# [What the task requires]
Word for word, retype the lines from the one containing "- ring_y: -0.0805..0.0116" to the one containing "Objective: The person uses" below, keeping both end lines and dropping the pictures.

*** Data ***

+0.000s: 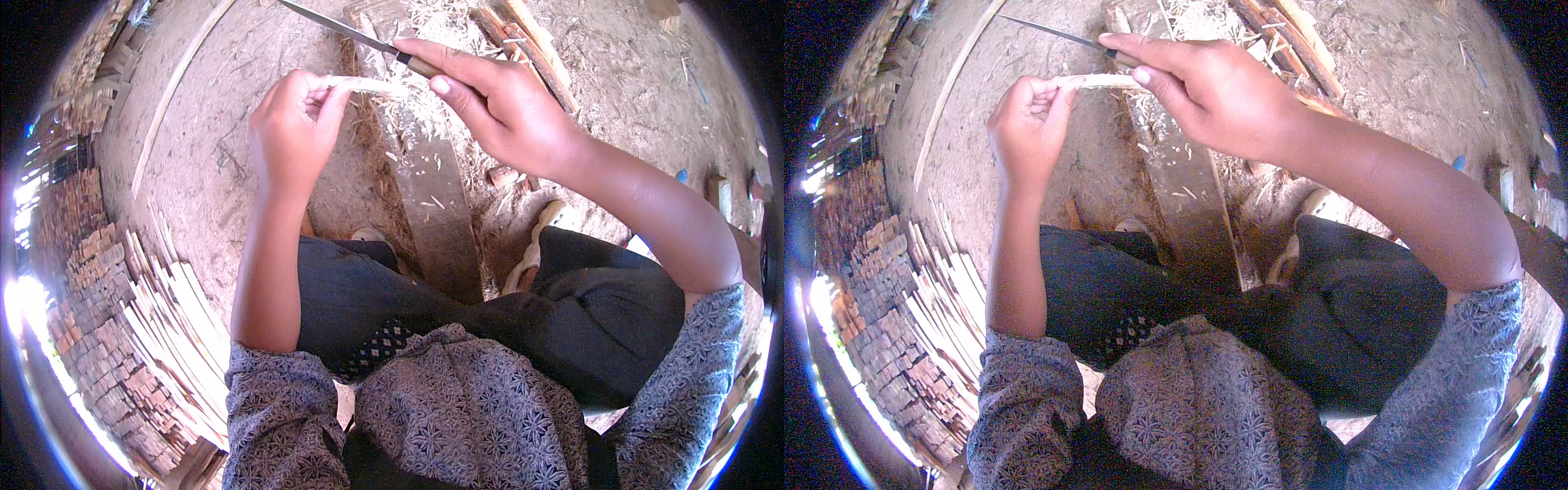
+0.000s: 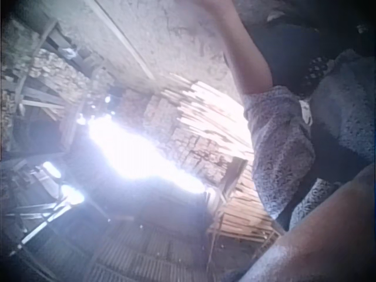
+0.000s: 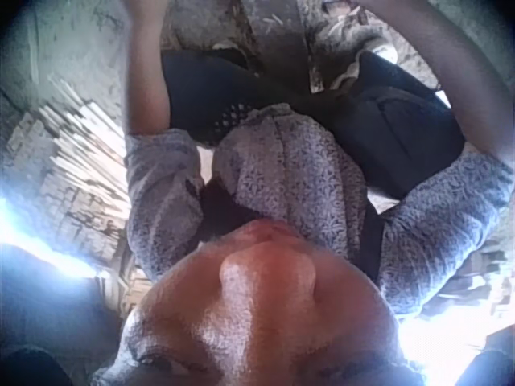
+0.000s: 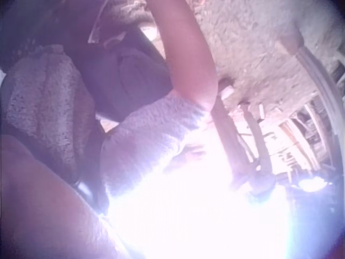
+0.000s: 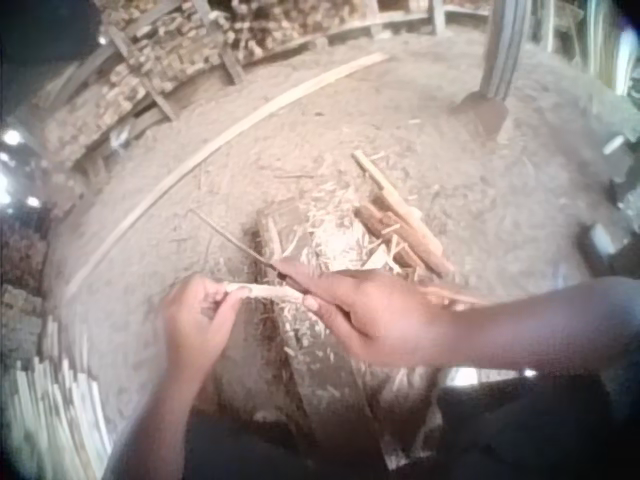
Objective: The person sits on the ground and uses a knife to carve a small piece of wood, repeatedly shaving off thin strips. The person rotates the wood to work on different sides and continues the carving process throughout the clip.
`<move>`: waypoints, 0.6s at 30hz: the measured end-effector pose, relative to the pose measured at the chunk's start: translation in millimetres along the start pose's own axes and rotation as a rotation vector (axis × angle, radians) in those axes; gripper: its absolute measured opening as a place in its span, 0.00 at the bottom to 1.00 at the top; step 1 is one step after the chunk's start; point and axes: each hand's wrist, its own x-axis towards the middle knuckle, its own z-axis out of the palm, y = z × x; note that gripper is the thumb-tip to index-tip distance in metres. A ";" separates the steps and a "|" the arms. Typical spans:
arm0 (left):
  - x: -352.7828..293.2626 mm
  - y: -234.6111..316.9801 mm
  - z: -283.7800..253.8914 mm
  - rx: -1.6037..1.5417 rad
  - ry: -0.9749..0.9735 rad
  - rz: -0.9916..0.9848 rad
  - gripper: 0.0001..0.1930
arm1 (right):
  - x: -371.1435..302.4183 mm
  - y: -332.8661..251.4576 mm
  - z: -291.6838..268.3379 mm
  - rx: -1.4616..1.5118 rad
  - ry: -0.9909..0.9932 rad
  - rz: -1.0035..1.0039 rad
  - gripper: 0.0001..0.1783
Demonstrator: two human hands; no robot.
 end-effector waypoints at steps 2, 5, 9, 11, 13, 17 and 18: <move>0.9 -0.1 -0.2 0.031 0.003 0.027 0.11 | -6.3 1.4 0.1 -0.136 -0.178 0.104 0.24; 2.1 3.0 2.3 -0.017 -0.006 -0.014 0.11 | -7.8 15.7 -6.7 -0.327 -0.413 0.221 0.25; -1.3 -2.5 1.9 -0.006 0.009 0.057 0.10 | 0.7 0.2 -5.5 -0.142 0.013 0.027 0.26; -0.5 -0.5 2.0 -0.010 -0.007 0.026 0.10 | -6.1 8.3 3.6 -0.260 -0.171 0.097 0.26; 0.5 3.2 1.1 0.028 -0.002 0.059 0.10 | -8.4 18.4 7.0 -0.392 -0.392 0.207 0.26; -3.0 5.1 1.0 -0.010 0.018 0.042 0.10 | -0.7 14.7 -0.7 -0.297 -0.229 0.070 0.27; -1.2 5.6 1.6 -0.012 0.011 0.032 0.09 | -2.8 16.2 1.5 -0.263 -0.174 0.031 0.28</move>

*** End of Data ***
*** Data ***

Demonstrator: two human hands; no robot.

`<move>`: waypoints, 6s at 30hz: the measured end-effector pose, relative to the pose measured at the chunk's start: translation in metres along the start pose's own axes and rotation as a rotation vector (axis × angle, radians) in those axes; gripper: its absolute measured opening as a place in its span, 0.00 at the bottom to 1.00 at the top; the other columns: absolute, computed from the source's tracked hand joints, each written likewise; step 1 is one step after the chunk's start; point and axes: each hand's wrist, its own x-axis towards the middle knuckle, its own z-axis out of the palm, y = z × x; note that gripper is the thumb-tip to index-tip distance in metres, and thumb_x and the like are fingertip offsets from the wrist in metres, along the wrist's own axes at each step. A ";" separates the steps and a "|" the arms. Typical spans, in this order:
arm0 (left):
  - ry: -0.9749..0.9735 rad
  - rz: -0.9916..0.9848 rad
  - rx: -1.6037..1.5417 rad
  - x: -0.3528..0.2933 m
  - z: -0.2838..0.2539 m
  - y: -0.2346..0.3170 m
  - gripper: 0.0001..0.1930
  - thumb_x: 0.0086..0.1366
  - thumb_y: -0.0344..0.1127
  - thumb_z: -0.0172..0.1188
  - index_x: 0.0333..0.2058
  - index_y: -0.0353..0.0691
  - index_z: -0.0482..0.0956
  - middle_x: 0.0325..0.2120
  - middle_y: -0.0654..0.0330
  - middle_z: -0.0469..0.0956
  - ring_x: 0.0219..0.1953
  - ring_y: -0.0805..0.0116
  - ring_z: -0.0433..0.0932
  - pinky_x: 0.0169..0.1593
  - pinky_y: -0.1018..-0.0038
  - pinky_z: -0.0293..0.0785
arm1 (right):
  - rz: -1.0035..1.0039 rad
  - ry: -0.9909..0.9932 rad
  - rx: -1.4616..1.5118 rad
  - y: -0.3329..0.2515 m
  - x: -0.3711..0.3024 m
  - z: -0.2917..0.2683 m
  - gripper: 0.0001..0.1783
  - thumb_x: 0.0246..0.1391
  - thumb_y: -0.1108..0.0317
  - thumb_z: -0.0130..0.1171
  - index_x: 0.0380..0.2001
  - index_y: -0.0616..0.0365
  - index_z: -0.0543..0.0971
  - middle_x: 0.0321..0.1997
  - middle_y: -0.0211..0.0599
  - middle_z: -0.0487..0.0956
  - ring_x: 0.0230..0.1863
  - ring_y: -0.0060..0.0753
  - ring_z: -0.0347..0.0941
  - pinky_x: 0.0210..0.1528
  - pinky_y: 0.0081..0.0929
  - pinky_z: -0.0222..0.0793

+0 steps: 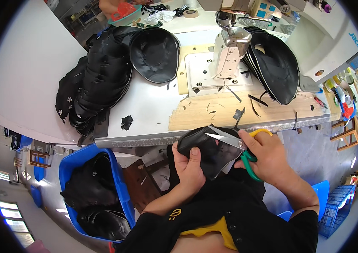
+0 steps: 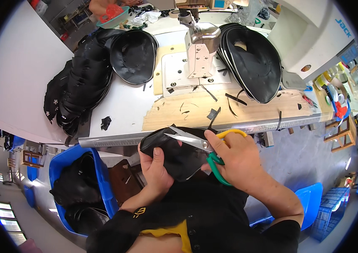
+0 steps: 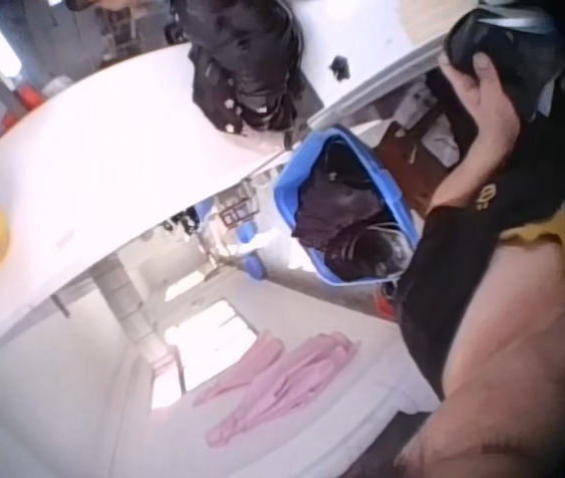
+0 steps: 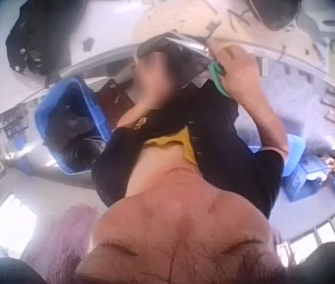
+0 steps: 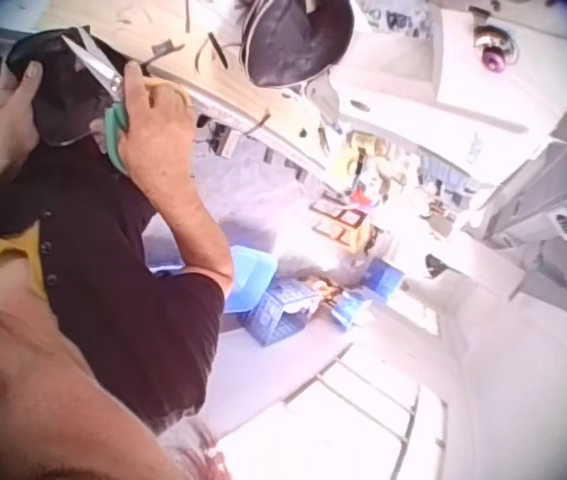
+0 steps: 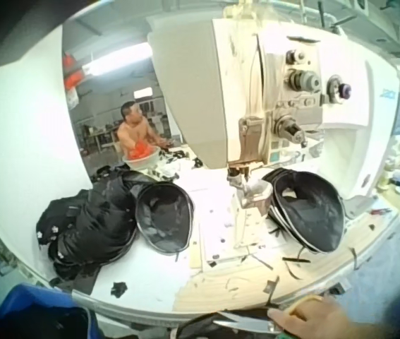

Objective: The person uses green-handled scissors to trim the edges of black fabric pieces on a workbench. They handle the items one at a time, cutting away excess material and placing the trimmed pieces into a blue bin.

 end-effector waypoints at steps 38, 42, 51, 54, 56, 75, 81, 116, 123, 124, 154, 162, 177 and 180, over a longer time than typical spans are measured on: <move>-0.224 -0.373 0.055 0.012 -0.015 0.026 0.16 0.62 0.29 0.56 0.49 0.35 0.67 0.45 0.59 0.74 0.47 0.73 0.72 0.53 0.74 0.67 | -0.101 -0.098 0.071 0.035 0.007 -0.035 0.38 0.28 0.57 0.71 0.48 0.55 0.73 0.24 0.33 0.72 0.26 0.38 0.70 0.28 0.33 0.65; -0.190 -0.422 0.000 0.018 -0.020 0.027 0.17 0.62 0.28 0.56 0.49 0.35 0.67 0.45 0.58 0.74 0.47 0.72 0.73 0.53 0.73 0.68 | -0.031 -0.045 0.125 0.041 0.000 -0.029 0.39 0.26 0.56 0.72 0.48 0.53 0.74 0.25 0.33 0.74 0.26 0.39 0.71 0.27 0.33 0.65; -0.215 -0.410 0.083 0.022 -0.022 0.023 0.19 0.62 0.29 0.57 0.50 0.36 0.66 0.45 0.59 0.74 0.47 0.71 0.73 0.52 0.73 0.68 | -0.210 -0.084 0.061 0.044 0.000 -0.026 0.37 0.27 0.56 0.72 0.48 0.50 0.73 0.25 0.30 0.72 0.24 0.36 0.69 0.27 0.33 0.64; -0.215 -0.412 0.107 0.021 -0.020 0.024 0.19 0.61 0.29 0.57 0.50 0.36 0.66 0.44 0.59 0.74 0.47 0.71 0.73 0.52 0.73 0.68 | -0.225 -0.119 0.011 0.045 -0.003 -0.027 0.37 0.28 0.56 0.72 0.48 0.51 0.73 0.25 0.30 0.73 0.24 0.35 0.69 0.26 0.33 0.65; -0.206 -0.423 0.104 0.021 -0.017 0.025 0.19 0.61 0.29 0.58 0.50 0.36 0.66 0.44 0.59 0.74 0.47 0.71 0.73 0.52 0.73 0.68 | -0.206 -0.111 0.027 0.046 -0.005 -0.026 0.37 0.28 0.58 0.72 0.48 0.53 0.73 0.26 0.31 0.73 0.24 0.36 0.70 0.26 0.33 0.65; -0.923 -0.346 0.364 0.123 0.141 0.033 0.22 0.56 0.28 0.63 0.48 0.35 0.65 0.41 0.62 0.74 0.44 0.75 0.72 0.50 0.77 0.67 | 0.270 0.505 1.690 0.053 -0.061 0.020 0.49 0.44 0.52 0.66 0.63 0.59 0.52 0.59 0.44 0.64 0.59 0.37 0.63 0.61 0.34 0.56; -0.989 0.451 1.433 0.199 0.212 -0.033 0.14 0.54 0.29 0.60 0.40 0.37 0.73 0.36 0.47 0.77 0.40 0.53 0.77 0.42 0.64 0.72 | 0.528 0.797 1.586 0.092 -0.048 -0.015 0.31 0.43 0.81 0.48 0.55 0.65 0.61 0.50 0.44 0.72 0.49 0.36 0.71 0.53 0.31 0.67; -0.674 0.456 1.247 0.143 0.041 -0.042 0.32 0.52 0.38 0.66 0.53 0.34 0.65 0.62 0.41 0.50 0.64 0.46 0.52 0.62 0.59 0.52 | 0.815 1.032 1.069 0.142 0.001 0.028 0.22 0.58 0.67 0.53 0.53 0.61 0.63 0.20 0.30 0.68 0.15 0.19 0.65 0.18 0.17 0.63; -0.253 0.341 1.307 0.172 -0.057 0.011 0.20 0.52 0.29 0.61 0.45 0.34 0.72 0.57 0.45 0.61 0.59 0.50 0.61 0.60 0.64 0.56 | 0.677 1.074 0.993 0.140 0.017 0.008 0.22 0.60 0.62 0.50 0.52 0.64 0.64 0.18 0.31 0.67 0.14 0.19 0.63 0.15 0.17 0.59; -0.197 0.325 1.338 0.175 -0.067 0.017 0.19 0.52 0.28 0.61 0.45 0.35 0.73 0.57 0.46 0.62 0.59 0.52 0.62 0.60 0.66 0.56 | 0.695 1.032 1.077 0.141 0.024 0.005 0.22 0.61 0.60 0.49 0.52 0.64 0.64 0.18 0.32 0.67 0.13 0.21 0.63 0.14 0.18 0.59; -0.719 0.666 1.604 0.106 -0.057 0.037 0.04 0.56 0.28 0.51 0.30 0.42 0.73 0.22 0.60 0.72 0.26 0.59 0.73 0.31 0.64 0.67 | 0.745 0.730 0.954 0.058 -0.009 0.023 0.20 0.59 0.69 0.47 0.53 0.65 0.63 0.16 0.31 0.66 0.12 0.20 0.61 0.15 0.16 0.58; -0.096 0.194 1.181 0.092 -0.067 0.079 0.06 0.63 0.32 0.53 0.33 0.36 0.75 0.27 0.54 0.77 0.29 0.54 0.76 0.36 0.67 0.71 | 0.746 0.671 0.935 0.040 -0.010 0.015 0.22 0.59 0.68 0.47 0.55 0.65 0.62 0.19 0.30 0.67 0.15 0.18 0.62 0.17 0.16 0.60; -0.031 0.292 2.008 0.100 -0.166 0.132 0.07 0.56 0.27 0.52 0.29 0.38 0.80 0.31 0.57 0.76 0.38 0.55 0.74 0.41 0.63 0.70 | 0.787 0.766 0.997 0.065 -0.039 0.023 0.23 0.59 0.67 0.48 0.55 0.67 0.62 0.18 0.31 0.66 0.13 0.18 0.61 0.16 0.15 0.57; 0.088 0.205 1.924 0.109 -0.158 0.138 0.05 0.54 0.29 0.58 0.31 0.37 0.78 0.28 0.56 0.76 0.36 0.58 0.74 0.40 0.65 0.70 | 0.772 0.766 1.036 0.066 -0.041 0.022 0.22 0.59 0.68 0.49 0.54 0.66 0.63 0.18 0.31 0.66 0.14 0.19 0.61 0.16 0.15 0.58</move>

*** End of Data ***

# [Completed task]
  - ring_y: -0.0805..0.0116
  - ring_z: -0.0433..0.0932
  - pinky_x: 0.0169..0.1593
  - pinky_y: -0.1018..-0.0038
  - pinky_z: -0.0293..0.0785
arm1 (right):
  - rz: -1.0035..1.0039 rad
  - ry: -0.9909..0.9932 rad
  - rx: -1.4616..1.5118 rad
  - y: -0.3329..0.2515 m
  - x: -0.3711..0.3024 m
  - z: -0.2917..0.2683 m
  - gripper: 0.0001..0.1783
  - thumb_x: 0.0246..0.1391
  - thumb_y: -0.1108..0.0317
  - thumb_z: -0.0130..0.1171
  - index_x: 0.0380..0.2001
  - index_y: -0.0616..0.0365
  - index_z: -0.0543..0.0971
  - middle_x: 0.0321..0.1997
  - middle_y: -0.0211..0.0599
  - middle_z: -0.0487..0.0956
  - ring_x: 0.0230..0.1863
  - ring_y: -0.0060..0.0753
  - ring_z: -0.0347..0.0941
  - pinky_x: 0.0210..0.1528
  - pinky_y: 0.0081..0.0929
  - pinky_z: -0.0222..0.0793

+0 steps: 
+0 steps: 
+0 steps: 
+0 steps: 
+0 steps: 
+0 steps: 

Objective: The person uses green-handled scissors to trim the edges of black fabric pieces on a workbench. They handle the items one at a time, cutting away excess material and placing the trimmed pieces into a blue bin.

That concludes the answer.